TASK DESCRIPTION | Which lines in the data below contain the word "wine"? Pull each of them out.
━━━━━━━━━━━━━━━━━━━━
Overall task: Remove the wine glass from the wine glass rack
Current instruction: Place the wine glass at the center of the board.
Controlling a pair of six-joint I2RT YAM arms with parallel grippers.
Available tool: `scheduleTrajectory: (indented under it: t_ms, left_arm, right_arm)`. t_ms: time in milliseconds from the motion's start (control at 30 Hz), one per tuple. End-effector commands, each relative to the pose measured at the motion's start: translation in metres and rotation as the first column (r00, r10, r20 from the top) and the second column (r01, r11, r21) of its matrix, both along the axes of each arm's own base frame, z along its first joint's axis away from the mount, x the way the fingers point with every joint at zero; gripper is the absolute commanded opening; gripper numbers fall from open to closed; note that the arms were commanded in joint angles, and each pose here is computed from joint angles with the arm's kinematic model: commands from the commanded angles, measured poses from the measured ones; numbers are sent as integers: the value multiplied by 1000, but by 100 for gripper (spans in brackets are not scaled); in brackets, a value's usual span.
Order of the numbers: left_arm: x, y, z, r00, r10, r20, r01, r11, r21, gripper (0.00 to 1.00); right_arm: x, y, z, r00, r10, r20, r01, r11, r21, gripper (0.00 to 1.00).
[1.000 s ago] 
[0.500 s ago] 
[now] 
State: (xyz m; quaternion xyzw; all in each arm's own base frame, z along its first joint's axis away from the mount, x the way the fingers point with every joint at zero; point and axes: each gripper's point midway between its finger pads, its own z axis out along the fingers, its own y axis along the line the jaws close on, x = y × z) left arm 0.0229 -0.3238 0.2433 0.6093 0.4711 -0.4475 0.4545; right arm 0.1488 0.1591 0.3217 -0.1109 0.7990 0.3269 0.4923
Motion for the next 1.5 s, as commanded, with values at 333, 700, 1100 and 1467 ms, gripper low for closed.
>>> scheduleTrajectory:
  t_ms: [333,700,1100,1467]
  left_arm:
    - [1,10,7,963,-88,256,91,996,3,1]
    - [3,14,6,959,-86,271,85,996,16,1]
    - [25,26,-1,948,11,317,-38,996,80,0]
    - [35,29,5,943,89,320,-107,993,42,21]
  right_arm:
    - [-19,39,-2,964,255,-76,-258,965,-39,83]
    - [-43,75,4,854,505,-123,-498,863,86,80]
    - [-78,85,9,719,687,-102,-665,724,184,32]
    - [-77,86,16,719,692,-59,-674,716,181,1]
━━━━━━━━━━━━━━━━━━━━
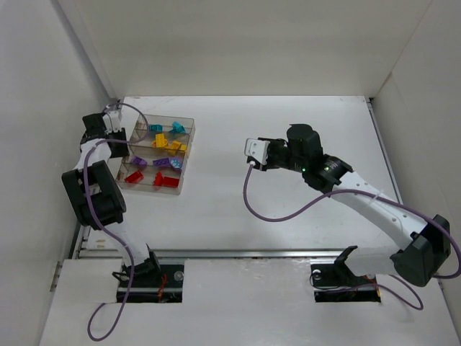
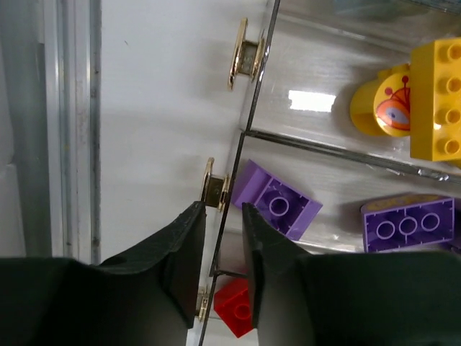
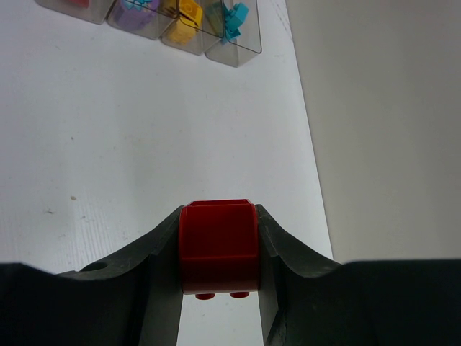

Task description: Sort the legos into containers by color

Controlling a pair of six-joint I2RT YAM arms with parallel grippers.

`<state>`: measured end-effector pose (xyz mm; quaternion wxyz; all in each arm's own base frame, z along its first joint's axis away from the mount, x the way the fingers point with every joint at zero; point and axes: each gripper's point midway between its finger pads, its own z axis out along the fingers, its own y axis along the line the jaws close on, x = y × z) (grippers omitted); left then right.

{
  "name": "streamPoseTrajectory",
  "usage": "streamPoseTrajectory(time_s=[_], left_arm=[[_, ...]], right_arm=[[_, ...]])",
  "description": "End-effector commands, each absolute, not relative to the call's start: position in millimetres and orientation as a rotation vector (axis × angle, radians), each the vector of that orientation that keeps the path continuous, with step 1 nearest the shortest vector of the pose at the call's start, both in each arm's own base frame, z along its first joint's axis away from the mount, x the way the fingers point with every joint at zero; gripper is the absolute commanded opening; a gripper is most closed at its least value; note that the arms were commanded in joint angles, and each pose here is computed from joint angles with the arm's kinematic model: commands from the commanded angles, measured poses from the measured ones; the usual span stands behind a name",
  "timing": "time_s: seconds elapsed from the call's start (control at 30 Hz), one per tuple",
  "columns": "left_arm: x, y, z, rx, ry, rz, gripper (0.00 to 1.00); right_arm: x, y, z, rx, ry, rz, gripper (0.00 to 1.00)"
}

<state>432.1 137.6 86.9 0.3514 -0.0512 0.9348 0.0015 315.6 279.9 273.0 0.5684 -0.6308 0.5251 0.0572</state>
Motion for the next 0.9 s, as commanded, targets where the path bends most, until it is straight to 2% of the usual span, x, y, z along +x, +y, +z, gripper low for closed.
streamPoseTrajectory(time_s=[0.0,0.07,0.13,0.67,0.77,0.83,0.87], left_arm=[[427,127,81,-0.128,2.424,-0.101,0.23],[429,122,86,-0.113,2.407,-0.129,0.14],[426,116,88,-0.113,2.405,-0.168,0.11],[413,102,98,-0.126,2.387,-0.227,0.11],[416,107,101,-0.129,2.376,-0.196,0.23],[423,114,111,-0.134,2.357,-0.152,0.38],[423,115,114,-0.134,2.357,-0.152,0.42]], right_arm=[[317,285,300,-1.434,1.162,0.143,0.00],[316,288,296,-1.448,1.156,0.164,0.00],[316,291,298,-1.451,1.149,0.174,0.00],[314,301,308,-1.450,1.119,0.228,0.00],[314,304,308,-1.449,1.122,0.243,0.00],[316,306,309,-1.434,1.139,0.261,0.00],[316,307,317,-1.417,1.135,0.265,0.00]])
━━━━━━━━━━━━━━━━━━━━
RESULT OF THE EXERCISE |
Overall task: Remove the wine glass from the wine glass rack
Current instruction: Place the wine glass at the center of the board.

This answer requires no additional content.